И когда ему захотелось полного единодушия, он начал превращать страну в подобие кладбища, ибо у него дела не расходились со словами.
Поразителен его интерес к языку накануне смерти. В начале пятидесятых я с интересом изучал в военно-морском училище «Марксизм и вопросы языкознания». Читать труд дилетанта о проблемах языка куда занятнее, нежели сочинения ученого-языковеда. Над последними умрешь со скуки.

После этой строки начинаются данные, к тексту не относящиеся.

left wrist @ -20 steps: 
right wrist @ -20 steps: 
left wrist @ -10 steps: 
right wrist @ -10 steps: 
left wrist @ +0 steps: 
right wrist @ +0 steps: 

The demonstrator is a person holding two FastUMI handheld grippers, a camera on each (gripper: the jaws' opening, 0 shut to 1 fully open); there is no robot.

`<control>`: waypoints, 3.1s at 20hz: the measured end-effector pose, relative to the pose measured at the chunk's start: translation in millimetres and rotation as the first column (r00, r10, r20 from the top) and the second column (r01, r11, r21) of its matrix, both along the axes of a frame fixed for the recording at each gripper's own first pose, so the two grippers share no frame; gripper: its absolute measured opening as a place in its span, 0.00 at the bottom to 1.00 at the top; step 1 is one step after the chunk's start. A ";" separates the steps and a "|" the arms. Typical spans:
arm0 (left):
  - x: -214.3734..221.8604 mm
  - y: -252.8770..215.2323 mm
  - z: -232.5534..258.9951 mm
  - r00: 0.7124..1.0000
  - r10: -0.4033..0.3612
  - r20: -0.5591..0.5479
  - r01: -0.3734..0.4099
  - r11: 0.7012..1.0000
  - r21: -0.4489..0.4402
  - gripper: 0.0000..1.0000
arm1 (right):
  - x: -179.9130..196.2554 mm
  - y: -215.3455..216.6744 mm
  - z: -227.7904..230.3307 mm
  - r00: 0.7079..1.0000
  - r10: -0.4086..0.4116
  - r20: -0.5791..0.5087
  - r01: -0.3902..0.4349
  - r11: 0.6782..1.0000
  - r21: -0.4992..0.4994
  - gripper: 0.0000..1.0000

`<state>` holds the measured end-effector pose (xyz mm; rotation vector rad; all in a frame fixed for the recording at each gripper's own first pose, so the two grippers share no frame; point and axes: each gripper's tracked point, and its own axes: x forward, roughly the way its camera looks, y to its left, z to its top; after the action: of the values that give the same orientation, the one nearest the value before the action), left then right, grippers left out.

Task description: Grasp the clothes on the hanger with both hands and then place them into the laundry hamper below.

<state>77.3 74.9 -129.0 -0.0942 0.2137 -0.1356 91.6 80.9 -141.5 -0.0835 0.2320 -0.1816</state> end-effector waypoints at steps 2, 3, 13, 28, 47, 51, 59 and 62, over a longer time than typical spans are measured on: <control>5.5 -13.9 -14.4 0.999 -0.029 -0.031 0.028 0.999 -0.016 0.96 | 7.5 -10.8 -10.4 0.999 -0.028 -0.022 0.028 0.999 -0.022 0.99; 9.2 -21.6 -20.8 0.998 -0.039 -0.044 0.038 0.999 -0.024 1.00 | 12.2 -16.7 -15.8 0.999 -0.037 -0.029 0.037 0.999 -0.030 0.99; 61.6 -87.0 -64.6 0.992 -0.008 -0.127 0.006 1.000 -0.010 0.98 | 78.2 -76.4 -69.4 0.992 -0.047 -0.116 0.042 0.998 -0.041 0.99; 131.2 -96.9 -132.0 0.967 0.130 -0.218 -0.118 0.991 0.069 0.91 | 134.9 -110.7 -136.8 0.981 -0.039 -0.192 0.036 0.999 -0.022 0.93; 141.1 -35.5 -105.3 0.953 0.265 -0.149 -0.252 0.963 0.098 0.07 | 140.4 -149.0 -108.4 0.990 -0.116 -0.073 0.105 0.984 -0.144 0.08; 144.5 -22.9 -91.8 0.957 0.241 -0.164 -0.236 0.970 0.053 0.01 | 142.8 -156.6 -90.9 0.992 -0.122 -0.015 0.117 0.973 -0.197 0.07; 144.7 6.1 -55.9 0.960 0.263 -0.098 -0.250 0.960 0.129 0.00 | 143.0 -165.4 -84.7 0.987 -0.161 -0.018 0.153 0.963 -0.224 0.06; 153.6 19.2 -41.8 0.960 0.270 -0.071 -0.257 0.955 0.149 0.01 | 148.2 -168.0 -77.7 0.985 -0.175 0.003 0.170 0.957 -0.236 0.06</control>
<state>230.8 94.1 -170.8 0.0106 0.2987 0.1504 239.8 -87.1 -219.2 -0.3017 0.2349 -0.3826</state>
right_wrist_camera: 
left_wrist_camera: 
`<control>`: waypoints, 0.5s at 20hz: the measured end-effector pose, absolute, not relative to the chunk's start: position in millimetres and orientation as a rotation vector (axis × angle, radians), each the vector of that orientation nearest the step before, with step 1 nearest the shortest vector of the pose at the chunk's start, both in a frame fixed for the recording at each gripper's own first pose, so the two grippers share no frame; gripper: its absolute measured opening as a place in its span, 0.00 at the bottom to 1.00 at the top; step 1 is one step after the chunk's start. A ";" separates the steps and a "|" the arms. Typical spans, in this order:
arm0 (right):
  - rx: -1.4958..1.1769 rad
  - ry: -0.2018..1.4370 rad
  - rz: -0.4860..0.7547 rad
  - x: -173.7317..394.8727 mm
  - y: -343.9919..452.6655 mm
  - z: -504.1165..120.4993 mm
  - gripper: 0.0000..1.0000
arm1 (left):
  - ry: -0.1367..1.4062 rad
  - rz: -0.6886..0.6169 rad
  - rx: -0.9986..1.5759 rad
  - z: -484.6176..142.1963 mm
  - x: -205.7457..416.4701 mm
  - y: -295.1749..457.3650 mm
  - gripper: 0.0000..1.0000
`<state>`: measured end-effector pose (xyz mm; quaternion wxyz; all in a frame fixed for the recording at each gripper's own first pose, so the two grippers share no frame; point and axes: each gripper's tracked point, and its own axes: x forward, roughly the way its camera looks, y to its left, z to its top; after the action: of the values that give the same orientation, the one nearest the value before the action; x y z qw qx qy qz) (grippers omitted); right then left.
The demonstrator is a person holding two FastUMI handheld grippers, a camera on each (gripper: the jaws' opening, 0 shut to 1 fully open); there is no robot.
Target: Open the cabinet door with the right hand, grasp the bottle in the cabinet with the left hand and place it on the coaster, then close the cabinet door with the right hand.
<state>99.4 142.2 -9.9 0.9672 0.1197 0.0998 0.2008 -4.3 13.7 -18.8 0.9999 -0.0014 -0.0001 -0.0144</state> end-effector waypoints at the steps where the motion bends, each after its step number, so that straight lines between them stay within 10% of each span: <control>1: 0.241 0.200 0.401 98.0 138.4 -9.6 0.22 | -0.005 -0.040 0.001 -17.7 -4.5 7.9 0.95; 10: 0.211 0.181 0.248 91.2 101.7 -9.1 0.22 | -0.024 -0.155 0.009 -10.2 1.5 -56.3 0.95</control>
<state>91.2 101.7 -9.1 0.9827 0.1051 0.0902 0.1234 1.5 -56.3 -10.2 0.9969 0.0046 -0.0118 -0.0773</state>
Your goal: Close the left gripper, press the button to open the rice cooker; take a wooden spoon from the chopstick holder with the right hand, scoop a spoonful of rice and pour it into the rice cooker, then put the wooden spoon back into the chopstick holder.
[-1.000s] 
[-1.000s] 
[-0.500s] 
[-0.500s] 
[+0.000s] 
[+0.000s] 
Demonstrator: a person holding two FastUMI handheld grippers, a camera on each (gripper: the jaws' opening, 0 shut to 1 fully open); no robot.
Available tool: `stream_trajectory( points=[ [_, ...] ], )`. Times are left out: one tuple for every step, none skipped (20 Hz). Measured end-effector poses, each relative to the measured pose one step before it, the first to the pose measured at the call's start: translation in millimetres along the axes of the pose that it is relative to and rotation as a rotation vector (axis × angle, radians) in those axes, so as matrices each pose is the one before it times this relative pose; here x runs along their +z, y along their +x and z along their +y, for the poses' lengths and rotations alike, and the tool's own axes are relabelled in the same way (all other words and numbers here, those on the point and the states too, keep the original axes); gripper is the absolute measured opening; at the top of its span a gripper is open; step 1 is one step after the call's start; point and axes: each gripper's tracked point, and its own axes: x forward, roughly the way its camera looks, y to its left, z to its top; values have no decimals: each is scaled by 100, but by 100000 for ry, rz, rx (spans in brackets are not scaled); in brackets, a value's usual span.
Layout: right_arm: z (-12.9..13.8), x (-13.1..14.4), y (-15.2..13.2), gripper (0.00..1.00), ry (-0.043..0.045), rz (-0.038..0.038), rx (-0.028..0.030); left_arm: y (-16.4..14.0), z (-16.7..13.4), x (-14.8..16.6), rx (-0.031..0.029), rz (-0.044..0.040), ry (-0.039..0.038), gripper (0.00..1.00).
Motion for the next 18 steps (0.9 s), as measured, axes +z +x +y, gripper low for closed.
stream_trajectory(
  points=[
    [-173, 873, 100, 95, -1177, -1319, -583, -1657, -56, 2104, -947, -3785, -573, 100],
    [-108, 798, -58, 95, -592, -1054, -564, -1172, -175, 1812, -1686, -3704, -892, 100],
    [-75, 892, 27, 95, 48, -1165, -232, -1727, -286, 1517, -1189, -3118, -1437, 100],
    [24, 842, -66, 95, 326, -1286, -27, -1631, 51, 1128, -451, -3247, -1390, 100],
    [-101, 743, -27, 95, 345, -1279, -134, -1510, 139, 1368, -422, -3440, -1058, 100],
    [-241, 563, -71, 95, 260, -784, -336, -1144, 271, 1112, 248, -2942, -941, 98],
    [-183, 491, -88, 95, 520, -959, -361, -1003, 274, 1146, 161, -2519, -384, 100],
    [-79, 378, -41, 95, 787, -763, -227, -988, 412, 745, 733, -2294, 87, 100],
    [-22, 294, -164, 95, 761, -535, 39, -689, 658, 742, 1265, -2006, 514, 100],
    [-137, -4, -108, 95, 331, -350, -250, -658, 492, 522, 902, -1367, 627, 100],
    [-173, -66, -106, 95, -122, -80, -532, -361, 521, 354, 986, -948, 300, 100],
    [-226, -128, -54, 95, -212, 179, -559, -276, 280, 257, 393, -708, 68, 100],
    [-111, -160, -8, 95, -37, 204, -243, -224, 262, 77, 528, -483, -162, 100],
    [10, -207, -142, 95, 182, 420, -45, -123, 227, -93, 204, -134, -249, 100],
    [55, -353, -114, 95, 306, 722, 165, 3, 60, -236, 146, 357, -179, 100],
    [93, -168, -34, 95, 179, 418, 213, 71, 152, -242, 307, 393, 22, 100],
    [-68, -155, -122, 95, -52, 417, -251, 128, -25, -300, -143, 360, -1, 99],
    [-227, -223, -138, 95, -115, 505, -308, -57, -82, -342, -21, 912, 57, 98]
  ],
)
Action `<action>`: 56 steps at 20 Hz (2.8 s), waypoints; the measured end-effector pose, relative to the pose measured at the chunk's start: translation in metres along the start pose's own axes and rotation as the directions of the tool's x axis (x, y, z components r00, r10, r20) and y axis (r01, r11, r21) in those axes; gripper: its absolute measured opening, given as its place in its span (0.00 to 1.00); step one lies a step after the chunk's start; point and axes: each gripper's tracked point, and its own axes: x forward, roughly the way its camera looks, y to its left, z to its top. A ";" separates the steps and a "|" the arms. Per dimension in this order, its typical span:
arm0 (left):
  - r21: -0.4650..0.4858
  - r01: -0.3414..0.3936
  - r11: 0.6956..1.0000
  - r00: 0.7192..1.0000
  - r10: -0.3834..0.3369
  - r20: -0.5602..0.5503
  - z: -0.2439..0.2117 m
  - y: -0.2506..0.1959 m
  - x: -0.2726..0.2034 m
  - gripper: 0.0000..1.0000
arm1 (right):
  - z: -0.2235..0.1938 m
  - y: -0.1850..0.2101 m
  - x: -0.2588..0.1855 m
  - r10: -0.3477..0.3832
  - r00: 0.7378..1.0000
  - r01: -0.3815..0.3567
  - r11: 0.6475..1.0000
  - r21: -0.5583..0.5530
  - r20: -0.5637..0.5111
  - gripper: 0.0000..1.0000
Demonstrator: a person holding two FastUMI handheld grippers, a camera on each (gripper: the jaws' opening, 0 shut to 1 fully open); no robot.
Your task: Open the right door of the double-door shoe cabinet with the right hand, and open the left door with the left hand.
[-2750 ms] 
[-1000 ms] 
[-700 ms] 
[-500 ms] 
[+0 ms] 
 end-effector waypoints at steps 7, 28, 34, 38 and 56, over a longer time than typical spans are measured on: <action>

Сквозь треск пустых речей и славословий он слышал накануне смерти гробовую тишину народного молчания – «народ безмолвствует». А в этой тишине молчания он слышал грозные слова, и он взялся за проблемы языковедения, ибо только слова, язык не подчинялись его воле и продолжали где-то жить и копошиться.
Занятно, что и говорливый Никита Сергеевич среди забот и хлопот по догонянию Америки нашел время заняться языковой реформой.
Первые седые волосы у меня появились, когда я был всего лишь лейтенантом. Мой подчиненный матрос Амелькин во время выборов зашел в кабину для тайности голосования. Это было ЧП на весь Северный флот. Матрос сидел в кабине не меньше часа. Страшный час моей жизни. Потом оказалось, что Амелькин – отменный патриот. В кабине на бланке бюллетеня он сочинял стихи, посвященные Сталину. Они ненамного отличаются от отцовского сочинения про Чкалова.
Второй по возрасту после Матюни была тетя Оля. Ее муж, мой дядя Сережа, тоже был штабс-капитаном, фамилия его была Васильев, а отчества не помню. Сперва их семейство выслали в Саратов, потом всех посадили. Дядя Сережа и его дочь Кира умерли в лагере от голода уже после начала войны. После революции дядя Сережа работал корректором в типографии и любил сам ремонтировать сапоги.
Дольше всех теть продержалась на этом свете тетя Оля – единственная из сестер матери, которая сама провела многие годы в лагерях, – так почему-то случается довольно часто: кто оттуда выходил живым, как бы сдавал экзамен на выживаемость.